> _WHAT IS REQUIRED_
Entries in the following listing are to be copied exactly as they stand.

> _DATA FOR THIS TASK_
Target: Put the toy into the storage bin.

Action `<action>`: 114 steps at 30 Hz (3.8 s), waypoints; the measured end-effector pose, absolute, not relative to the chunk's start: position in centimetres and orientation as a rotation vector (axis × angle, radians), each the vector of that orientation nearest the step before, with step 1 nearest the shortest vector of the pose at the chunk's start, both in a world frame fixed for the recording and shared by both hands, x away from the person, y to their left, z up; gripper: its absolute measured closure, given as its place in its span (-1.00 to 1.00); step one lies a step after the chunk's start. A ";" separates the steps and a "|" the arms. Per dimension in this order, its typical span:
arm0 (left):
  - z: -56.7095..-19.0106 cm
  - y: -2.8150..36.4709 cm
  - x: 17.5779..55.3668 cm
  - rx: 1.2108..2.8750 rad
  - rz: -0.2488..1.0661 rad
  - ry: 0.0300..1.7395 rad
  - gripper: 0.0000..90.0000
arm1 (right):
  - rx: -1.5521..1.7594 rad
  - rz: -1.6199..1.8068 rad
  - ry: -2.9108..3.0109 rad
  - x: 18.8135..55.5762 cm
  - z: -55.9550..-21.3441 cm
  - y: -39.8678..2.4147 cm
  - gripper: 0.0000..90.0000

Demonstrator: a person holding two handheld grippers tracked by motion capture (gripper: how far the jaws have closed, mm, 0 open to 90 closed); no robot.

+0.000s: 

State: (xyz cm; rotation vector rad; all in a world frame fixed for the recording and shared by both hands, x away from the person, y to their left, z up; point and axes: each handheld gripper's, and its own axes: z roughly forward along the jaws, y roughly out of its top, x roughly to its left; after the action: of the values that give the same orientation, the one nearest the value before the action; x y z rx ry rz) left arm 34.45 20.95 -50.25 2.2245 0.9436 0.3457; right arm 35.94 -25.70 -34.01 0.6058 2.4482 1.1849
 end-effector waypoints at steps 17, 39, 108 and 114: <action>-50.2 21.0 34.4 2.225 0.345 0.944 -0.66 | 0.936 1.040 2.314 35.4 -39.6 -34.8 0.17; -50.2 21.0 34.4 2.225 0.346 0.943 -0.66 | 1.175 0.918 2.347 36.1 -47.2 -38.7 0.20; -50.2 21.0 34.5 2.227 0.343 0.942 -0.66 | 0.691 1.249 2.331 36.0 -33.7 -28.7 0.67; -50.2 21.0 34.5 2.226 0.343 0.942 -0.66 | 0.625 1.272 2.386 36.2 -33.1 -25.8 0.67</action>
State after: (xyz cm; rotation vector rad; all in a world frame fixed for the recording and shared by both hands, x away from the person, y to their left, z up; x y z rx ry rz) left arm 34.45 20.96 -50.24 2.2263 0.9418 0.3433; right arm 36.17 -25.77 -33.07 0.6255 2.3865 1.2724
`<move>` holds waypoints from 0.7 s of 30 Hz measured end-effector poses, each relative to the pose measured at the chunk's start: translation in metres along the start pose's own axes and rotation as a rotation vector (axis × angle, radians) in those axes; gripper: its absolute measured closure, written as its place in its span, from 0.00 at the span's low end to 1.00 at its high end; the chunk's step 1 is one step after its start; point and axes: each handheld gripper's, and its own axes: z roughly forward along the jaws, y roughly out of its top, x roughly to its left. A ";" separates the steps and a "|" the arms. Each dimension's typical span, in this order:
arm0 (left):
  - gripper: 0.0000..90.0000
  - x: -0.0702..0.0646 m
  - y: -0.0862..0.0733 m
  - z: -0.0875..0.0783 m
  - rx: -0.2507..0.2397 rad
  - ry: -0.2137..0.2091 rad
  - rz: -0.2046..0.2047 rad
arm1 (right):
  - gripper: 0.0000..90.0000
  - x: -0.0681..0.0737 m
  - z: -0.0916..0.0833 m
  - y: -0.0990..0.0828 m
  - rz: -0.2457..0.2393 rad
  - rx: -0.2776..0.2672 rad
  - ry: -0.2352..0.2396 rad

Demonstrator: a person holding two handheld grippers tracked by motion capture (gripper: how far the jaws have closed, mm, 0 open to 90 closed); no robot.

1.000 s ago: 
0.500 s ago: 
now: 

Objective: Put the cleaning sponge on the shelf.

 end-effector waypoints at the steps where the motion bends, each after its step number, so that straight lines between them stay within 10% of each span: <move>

> _EXERCISE RESPONSE_
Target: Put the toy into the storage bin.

Action `<action>`: 114 steps at 30 Hz (3.8 s), waypoints; the measured end-effector pose, absolute, not relative to the chunk's start: position in centimetres and orientation as a rotation vector (axis × angle, radians), each the vector of that orientation nearest the step before, with step 1 nearest the shortest vector of the pose at the chunk's start, both in a world frame fixed for the recording and shared by both hands, x away from the person, y to their left, z up; gripper: its absolute measured closure, given as its place in its span (-1.00 to 1.00); step one lies a step after the chunk's start. A ";" separates the steps and a "|" the arms. Per dimension in this order, its typical span:
arm0 (left):
  - z: -56.7095..-19.0106 cm
  - y: -2.8150..36.4709 cm
  - x: 17.5779..55.3668 cm
  - rx: 1.2108..2.8750 rad
  - rz: -0.2488..1.0661 rad
  - ry: 0.0300..1.7395 rad
  - gripper: 0.0000..90.0000
arm1 (right):
  - rx: -1.5521..1.7594 rad
  - rz: -1.6199..1.8068 rad
  - ry: -2.9108..3.0109 rad
  - x: 18.8135..55.5762 cm
  - z: -55.9550..-21.3441 cm
  - y: -39.8678..2.4147 cm
  - gripper: 0.0000..90.0000

Demonstrator: a person holding two handheld grippers tracked by motion capture (gripper: how far the jaws have closed, mm, 0 open to 90 closed); no robot.

+0.000s: 

State: (xyz cm; rotation vector rad; all in a world frame fixed for the recording and shared by both hands, x away from the person, y to their left, z up; point and axes: each handheld gripper's, and its own axes: z roughly forward along the jaws, y roughly out of its top, x roughly to its left; after the action: of the values that give the same orientation, the one nearest the value before the action; x y z rx ry rz) left arm 34.45 20.95 -50.25 2.2245 0.9436 0.3457; right arm 35.94 -25.70 -34.01 0.6058 2.4482 1.1849
 end-effector waypoints at steps 17, 39, 108 and 114: <action>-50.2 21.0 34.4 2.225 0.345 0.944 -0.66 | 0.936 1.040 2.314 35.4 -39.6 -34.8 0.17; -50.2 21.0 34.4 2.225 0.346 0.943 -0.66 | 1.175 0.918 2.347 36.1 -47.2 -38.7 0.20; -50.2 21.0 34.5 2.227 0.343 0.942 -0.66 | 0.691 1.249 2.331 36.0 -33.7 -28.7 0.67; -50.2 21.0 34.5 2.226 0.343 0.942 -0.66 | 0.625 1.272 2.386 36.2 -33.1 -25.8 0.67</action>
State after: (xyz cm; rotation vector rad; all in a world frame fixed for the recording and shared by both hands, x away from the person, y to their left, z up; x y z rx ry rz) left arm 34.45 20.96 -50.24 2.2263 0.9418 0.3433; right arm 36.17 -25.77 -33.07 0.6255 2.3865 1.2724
`<move>` holds waypoints from 0.7 s of 30 Hz measured end-effector poses, each relative to the pose measured at the chunk's start: translation in metres along the start pose's own axes and rotation as a rotation vector (axis × angle, radians) in those axes; gripper: its absolute measured closure, written as its place in its span, from 0.00 at the span's low end to 1.00 at its high end; the chunk's step 1 is one step after its start; point and axes: each handheld gripper's, and its own axes: z roughly forward along the jaws, y roughly out of its top, x roughly to its left. A ";" separates the steps and a "|" the arms. Each dimension's typical span, in this order:
arm0 (left):
  - gripper: 0.0000..90.0000
  - x: -0.0702..0.0646 m
  - y: -0.0862..0.0733 m
  - z: -0.0875..0.0783 m
  - rx: -0.2507..0.2397 rad
  - ry: -0.2137..0.2091 rad
  - rz: -0.2046..0.2047 rad
arm1 (right):
  - gripper: 0.0000..90.0000
  - x: -0.0681..0.0737 m
  - z: -0.0916..0.0833 m
  - y: -0.0990..0.0828 m
  - rz: -0.2457..0.2393 rad
  - rx: -0.2776..0.2672 rad
  - ry: -0.2352..0.2396 rad

Demonstrator: a person holding two handheld grippers tracked by motion capture (gripper: how far the jaws have closed, mm, 0 open to 90 closed); no robot.

1.000 s ago: 
0.500 s ago: 
now: 

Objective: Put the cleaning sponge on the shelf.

 end-effector waypoints at the steps where the motion bends, each after its step number, so that straight lines between them stay within 10% of each span: <move>

The output contains nothing more.